A. It is one of many poetical renderings of Maimonides’ 13 Principles, popular because of the clarity of its language and its easy rhythm and rhyme.
There is scholarly debate as to the author. Some see in the last line a signature, “Yechi’el b’Rav Baruch”, whoever that happened to be. Hartwig Hirschfeld preferred to see the famous poet Immanuel of Rome (1260-1328) as the author. We know that Immanuel had several attempts at putting the 13 Principles into verse, e.g. a 72-line version entitled “Poem Based on the 13 Articles”. Yigdal shares rhythm, rhyme and a number of phrases with this poem.
It is possible that the 8th line of Yigdal enshrines a hint of the name Immanuel in the words L’ammo E-l where we might have expected L’Yisra’el. This suggestion has its problems, however. The poem reads well as it is and L’Yisra’el is not necessarily an improvement. Further, the author tends to use E-l (God) when he refers to the Almighty, and it fits in with this usage to say “E-l gave His people a true Torah.”
It should be pointed out that there is at least one scribal error in our present text.
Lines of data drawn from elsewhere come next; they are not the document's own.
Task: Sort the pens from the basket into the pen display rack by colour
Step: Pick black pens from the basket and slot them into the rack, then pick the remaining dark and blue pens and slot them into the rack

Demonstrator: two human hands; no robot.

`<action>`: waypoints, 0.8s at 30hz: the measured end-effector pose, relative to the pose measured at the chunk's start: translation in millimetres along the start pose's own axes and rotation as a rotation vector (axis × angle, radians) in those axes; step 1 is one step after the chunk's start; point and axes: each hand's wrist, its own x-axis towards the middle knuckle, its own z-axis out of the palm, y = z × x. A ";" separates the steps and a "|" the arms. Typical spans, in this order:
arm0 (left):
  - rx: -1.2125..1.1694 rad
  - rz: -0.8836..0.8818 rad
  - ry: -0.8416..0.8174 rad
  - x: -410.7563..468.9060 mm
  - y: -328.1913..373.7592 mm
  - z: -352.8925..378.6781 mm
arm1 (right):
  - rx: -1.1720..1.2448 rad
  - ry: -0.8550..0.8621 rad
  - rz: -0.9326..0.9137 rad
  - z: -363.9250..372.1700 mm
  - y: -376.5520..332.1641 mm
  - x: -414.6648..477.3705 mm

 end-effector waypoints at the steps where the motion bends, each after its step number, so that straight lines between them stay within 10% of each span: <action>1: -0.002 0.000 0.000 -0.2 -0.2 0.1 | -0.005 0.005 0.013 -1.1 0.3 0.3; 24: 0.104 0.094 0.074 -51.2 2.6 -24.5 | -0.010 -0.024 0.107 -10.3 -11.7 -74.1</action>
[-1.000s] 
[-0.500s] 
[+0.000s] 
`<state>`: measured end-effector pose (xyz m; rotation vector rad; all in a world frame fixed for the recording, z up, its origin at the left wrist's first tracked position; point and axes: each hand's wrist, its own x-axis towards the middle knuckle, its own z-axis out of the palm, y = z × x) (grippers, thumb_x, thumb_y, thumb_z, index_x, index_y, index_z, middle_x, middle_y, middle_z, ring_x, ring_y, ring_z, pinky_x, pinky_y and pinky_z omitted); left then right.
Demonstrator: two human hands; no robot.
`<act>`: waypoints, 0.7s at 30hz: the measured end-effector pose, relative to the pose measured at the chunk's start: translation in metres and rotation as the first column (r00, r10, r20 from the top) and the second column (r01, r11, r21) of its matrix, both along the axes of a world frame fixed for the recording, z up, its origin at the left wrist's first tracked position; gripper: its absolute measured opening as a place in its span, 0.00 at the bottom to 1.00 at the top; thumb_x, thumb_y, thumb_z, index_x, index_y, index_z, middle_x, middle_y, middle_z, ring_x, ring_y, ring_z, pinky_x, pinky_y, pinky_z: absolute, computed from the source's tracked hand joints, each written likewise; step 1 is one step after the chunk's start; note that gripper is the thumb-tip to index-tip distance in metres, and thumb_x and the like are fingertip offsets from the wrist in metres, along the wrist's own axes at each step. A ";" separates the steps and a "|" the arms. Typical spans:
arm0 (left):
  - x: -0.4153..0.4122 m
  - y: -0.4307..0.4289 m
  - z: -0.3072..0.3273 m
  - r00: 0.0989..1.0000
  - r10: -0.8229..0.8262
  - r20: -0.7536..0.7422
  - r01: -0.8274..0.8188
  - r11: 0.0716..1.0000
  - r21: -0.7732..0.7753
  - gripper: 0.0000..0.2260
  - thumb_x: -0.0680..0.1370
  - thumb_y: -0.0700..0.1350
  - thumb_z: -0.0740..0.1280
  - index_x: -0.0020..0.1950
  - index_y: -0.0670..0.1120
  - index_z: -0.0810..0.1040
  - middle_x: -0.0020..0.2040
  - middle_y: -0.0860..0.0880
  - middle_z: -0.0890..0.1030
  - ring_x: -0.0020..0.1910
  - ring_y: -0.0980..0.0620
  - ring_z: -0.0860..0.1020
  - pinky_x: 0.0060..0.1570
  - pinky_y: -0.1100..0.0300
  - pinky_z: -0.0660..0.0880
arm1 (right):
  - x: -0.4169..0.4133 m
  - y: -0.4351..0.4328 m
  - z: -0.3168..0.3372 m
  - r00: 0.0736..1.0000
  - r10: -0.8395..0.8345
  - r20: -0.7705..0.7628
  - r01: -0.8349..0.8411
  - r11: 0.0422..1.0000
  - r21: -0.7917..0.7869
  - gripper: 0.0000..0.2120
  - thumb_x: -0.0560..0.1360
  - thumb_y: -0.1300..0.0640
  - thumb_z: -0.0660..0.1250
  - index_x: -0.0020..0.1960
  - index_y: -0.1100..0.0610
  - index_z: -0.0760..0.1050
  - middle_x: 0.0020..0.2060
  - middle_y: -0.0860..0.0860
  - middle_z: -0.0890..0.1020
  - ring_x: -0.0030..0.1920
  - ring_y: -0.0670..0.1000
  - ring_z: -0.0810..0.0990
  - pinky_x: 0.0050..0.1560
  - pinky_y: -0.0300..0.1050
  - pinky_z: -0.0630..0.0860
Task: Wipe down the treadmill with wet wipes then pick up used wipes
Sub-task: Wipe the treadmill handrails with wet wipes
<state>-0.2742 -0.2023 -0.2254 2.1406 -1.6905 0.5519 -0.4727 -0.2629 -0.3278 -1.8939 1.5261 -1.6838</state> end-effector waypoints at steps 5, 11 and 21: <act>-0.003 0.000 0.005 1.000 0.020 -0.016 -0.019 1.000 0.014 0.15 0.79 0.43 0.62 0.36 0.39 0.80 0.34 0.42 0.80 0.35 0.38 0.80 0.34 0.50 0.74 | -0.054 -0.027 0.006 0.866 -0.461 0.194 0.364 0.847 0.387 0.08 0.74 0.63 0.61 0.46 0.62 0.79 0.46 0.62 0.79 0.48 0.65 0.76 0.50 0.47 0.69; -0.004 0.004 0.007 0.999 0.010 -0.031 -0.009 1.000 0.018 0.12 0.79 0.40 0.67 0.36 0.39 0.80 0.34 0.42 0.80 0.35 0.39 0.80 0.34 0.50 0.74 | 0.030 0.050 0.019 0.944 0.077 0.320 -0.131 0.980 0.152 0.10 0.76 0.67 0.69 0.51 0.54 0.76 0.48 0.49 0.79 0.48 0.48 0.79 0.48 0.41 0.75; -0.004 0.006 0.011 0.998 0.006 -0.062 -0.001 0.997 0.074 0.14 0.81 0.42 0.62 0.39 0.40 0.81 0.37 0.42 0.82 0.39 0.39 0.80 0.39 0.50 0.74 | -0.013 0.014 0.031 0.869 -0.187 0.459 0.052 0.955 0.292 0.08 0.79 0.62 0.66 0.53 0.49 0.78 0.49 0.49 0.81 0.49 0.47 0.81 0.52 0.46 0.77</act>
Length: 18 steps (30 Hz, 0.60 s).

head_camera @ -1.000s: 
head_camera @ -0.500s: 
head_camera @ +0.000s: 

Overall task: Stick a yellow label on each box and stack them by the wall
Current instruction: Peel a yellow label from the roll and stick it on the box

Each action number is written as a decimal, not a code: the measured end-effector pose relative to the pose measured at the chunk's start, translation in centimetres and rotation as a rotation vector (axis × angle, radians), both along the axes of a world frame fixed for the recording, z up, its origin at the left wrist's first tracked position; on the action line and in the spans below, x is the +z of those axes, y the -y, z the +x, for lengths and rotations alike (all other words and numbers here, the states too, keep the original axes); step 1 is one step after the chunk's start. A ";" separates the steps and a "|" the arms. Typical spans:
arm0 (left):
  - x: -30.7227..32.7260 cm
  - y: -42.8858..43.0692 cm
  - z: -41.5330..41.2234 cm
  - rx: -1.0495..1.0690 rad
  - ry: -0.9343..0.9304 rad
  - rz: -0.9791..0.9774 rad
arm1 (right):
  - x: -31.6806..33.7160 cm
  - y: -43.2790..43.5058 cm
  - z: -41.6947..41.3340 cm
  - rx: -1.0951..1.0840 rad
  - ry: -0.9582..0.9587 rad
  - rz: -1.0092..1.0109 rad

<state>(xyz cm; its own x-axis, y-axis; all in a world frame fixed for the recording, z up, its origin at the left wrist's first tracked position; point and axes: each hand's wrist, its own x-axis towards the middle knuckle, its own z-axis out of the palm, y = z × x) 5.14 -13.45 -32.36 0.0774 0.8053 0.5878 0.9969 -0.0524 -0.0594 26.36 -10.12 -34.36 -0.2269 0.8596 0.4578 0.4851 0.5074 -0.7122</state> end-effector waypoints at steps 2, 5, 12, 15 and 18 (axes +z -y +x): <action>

The 5th line reads, Hinno Adon Olam, l’chol notzar yoreh g’dullato umalchuto (“He is the Eternal Lord: to every creature He teaches His greatness and majesty”), whereas Maimonides’ 5th principle refers to our duty to pray to Him – a quite different message. The original text of Yigdal was probably Hinno Adon Olam, v’chol notzar yodeh g’dullato umalchuto (“He is the Eternal Lord, and every creature must acknowledge His greatness and majesty”). A copyist may have written a resh instead of the similar-shaped dalet, turning yodeh into yoreh and changing the substance of the whole line.